## Problem to work on
All lines between the one holding "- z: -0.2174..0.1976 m" and the end of the material below, both ends included, should be restated exactly.

## Records for this exercise

--*--

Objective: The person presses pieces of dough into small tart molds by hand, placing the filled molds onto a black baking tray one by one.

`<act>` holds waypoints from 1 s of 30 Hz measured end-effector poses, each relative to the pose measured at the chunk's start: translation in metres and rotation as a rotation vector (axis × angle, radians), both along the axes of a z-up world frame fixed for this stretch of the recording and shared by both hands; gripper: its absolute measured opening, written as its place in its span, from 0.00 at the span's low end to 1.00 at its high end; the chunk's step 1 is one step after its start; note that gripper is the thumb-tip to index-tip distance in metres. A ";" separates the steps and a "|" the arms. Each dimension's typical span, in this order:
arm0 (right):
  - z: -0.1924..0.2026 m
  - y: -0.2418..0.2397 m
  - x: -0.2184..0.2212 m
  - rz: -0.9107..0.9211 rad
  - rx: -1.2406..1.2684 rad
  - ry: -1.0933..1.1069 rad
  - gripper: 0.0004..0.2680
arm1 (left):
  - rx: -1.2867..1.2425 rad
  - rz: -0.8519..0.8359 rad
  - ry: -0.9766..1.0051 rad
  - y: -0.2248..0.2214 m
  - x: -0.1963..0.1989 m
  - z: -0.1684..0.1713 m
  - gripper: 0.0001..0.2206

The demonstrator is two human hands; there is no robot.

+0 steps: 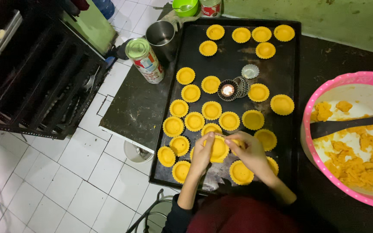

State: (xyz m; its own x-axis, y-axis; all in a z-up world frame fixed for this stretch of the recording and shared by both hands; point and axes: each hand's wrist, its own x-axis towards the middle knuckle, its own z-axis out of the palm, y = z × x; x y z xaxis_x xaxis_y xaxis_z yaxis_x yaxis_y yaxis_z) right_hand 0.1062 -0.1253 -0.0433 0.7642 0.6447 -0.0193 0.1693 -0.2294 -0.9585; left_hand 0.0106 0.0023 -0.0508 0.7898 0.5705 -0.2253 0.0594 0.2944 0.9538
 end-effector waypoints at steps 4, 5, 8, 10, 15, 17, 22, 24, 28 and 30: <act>0.004 -0.004 0.006 -0.045 0.107 0.297 0.06 | -0.022 -0.022 -0.016 0.004 -0.002 0.002 0.16; 0.001 -0.003 0.013 -0.083 0.174 0.425 0.07 | -0.043 0.017 -0.002 0.005 -0.003 0.001 0.16; 0.003 -0.004 0.022 -0.123 0.244 0.598 0.09 | -0.106 0.094 0.015 0.013 -0.006 -0.015 0.17; 0.006 -0.005 0.023 -0.130 0.248 0.642 0.09 | -0.148 0.125 0.019 0.014 -0.007 -0.019 0.17; 0.027 0.004 0.011 -0.089 0.179 0.626 0.13 | -0.237 0.166 -0.021 0.016 -0.009 -0.048 0.14; 0.014 0.007 0.012 -0.068 0.153 0.623 0.15 | -0.190 0.141 0.012 0.014 -0.006 -0.052 0.12; 0.013 0.005 0.005 0.097 -0.078 0.221 0.12 | 0.013 0.109 0.044 0.004 0.002 -0.002 0.12; 0.012 0.006 0.000 0.213 -0.157 -0.095 0.19 | 0.229 0.076 0.089 0.000 0.004 0.040 0.16; -0.002 0.008 0.009 0.175 -0.044 -0.233 0.10 | 0.337 0.049 0.108 0.003 -0.003 0.016 0.18; -0.016 0.009 0.017 0.146 -0.089 -0.201 0.06 | 0.340 0.026 0.074 0.002 -0.002 0.020 0.19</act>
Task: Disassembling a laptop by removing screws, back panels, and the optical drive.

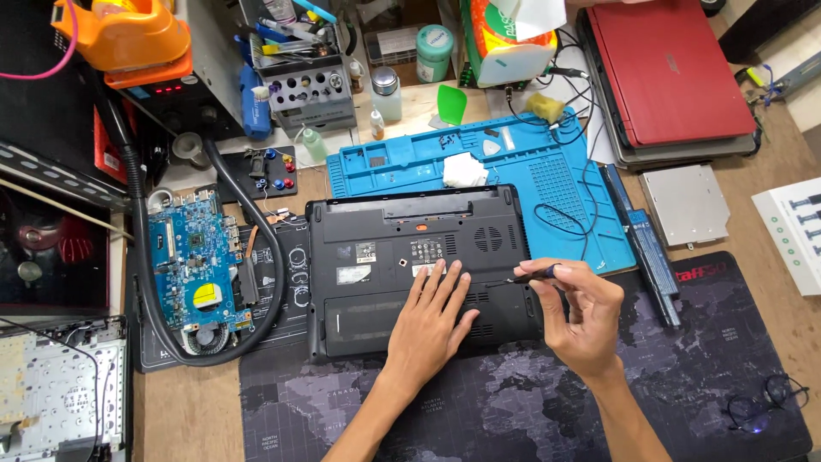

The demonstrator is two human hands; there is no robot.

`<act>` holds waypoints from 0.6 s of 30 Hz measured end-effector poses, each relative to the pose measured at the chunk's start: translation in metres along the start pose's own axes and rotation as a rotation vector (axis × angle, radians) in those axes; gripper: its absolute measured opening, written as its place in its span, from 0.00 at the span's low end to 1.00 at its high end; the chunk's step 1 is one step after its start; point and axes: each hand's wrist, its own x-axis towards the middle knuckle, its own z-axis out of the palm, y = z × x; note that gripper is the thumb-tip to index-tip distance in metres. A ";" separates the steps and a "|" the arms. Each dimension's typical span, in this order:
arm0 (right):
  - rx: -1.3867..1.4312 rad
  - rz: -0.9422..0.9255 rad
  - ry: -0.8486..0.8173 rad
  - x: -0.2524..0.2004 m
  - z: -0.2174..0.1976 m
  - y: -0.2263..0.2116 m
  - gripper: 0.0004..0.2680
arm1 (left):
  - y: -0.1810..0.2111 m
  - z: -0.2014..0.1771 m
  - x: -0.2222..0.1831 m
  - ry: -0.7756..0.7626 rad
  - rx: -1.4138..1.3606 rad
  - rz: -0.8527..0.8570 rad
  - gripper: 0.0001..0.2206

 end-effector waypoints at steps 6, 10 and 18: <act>-0.161 -0.033 0.065 -0.020 -0.013 0.020 0.19 | -0.001 0.004 -0.002 0.013 0.002 0.001 0.22; -0.051 0.092 -0.017 0.002 -0.005 -0.015 0.13 | -0.002 -0.010 -0.001 -0.160 0.059 0.052 0.23; 0.004 0.243 -0.001 0.015 -0.002 -0.027 0.09 | -0.003 -0.010 -0.002 -0.185 0.018 0.051 0.21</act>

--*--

## Solution for this exercise
  - z: -0.2174..0.1976 m
  - y: -0.2263..0.2116 m
  - gripper: 0.0004..0.2680
arm1 (left):
  - y: -0.1810..0.2111 m
  - z: -0.2014..0.1771 m
  - x: -0.2222..0.1831 m
  - ry: -0.7756..0.7626 rad
  - rx: -1.4138..1.3606 rad
  - rz: -0.8527..0.8570 rad
  - gripper: 0.0001..0.2206

 end-effector waypoints at steps 6, 10 and 18: <act>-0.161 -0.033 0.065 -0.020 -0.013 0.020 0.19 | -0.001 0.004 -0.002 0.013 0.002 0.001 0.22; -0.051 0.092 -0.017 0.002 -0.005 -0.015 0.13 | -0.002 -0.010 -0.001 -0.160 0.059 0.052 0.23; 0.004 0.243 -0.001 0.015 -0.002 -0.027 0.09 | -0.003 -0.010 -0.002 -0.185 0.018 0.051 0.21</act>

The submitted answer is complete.